EXAMPLES The following is an example of the operation mode of the absorption refrigerator according to the present invention, but the present invention is not limited to this mode. Figure 1
FIG. 1 is a system diagram of an absorption refrigerating machine according to an embodiment of the present invention. In FIG. 1, the same symbols as those in FIG. 3 have the same meanings as in FIG. 3, SV ₂ means a valve, and ST means a refrigerant liquid storage tank.

1. Mode of operation until solution pump stop in FIG. 2 (1) After the solution cycle is stopped, the absorption solution concentration is simply averaged without mixing the refrigerant solution into the absorption solution (or after a predetermined time elapses). ), Stop the solution pump. (2) When the pressure or temperature of the generator (high-temperature generator in double effect, generator in single effect) becomes below a predetermined value when the solution cycle is stopped, before the averaging of the absorption solution concentration is completed.
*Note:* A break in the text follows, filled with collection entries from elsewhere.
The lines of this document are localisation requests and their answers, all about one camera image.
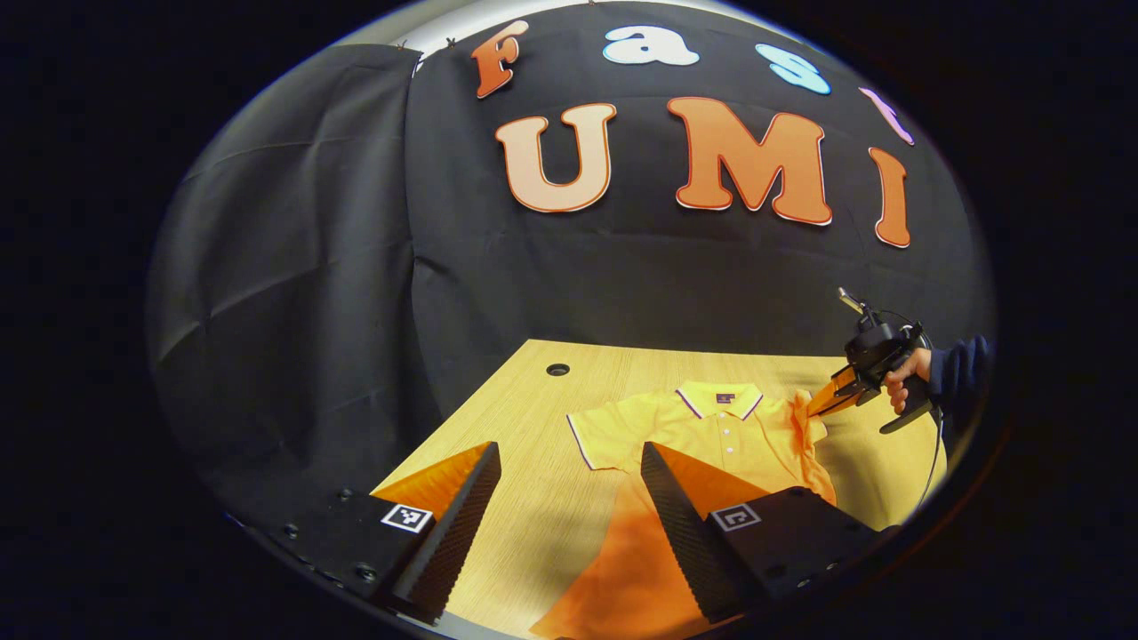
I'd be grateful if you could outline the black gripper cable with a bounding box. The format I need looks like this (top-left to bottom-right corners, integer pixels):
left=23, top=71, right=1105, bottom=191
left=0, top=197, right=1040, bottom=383
left=914, top=409, right=946, bottom=509

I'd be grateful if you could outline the orange T-shirt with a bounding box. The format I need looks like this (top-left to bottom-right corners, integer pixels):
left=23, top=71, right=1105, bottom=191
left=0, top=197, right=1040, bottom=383
left=531, top=382, right=838, bottom=640

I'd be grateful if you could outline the black backdrop cloth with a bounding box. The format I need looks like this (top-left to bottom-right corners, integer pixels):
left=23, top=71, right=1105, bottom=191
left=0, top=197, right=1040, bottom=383
left=147, top=0, right=997, bottom=534

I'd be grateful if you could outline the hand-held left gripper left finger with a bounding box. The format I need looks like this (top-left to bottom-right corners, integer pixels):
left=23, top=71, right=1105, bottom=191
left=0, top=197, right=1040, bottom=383
left=267, top=442, right=502, bottom=626

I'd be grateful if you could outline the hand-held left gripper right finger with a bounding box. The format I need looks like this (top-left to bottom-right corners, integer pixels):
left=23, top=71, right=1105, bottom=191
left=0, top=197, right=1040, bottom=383
left=640, top=442, right=899, bottom=623
Even if there is, the cooling water pump is stopped, and the solution pump is stopped when the pressure or temperature of the generator also becomes equal to or lower than a predetermined value after averaging the absorption solution concentration.

2. Mode of operation during dilution according to the present invention (1) ST is used in the apparatus shown in FIG. At the time of dilution when there is a danger of crystal precipitation, a predetermined amount of the refrigerant liquid is dropped from ST and mixed into the absorbing solution, and the operation of the solution pump is continued to average the absorbing solution concentration. For example,
As shown in FIG. 2, the concentration is 62 to 61% by weight.

[0016]

As described above in detail, according to the absorption refrigerating machine of the present invention, even if the concentration of the absorbing solution at the time of the operation stop is high, it can be stopped as it is. By raising the temperature of the solution, it became possible to leave it at a high concentration for a long time, and it was possible to store the concentration energy and temperature energy released due to dilution when the conventional operation was stopped. Therefore, it becomes possible to stop the operation without unnecessarily diluting the concentration of the absorption solution, which not only saves energy of the heat source and pump power but also improves the starting characteristics as compared with the conventional absorption refrigerator. In addition, a remarkable effect that even finer control can be performed is achieved.
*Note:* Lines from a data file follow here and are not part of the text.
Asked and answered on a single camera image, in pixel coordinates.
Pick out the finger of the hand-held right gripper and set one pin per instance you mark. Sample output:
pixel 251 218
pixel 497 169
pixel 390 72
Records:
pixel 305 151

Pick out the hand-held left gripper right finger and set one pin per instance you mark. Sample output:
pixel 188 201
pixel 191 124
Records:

[Brief description of drawings]

FIG. 1 is a system diagram of a device of an absorption refrigerator according to an embodiment of the present invention.
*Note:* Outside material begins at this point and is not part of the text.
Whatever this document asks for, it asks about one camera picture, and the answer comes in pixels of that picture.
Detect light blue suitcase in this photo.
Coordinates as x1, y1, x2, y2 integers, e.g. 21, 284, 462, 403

FIG. 2 is a graph showing the relationship between time and the temperature and average concentration of the absorbing solution when the absorption refrigerator of the present invention is stopped.

FIG. 3 is a system diagram of an example of a conventional single-effect absorption refrigerator.

FIG. 4 is a graph showing the relationship between time and the temperature and average concentration of the absorbing solution when the conventional absorption refrigerator is stopped.

[Explanation of symbols]

E: evaporator, A: absorber, G: generator, C: condenser, E
X: Solution heat exchanger, RP: Refrigerant pump, SP: Solution pump, SV: Liquid return valve, ST: Refrigerant liquid storage tank

Claims (1)

Claim: What is claimed is: 1. In an absorption refrigerator having a solution cycle and a refrigeration cycle, the concentration and the temperature of the absorption solution are constantly detected to detect the concentration and temperature of the absorption solution, including during suspension of the solution cycle. Is connected to the evaporator from the refrigerant storage tank at the upper part of the evaporator and the liquid level thereof, following the condenser, as a means for monitoring the precipitation of crystals and a means for diluting the absorbing solution to a predetermined concentration according to the detection signal. The absorption refrigerator having the above-mentioned pipeline and a pipeline connected to the bottom of the tank via a valve immediately before the solution pump.